**Data provided**
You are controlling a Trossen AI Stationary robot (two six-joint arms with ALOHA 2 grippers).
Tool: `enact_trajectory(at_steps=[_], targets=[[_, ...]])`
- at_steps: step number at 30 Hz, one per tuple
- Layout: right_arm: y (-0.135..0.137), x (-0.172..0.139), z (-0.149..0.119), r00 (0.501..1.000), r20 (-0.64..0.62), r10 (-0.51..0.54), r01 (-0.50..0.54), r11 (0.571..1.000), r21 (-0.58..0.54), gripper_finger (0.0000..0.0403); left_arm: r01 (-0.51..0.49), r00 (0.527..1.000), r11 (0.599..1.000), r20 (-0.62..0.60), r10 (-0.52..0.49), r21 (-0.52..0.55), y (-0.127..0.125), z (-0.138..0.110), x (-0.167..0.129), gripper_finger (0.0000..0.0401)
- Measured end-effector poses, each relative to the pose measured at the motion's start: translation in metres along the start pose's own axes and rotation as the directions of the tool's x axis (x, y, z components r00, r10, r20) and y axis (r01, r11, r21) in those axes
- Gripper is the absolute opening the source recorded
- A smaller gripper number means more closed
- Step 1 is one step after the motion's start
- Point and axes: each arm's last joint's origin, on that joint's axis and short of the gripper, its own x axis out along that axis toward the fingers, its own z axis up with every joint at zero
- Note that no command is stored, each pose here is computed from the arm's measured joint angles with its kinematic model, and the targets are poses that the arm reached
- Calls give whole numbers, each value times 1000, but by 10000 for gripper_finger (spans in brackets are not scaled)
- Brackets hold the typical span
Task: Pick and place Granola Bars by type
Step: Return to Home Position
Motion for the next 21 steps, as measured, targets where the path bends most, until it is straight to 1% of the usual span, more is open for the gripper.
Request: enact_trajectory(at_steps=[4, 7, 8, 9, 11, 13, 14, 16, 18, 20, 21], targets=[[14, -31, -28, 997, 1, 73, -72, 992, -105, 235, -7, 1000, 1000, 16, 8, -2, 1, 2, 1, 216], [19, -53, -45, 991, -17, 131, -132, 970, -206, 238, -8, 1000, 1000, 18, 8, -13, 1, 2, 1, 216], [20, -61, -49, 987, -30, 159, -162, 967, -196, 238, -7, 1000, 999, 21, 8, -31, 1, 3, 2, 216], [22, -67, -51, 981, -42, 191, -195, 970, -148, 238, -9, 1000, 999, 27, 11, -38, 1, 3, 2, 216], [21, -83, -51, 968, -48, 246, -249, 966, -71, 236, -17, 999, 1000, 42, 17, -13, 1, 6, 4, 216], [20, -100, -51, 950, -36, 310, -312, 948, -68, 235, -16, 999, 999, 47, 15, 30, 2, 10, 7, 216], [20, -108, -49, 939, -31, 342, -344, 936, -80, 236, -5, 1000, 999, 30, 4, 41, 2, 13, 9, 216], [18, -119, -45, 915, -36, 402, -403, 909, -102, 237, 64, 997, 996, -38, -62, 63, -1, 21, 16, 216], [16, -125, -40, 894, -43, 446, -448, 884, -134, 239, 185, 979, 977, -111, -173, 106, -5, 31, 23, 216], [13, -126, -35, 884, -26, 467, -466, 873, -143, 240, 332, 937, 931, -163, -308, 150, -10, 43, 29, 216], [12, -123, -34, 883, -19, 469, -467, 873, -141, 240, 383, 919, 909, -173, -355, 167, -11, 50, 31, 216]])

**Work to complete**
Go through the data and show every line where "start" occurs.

**The answer**
- Measured end-effector poses, each relative to the pose measured at the motion's start: translation in metres along the start pose's own axes and rotation as the directions of the tool's x axis (x, y, z components r00, r10, r20) and y axis (r01, r11, r21) in those axes
- Step 1 is one step after the motion's start

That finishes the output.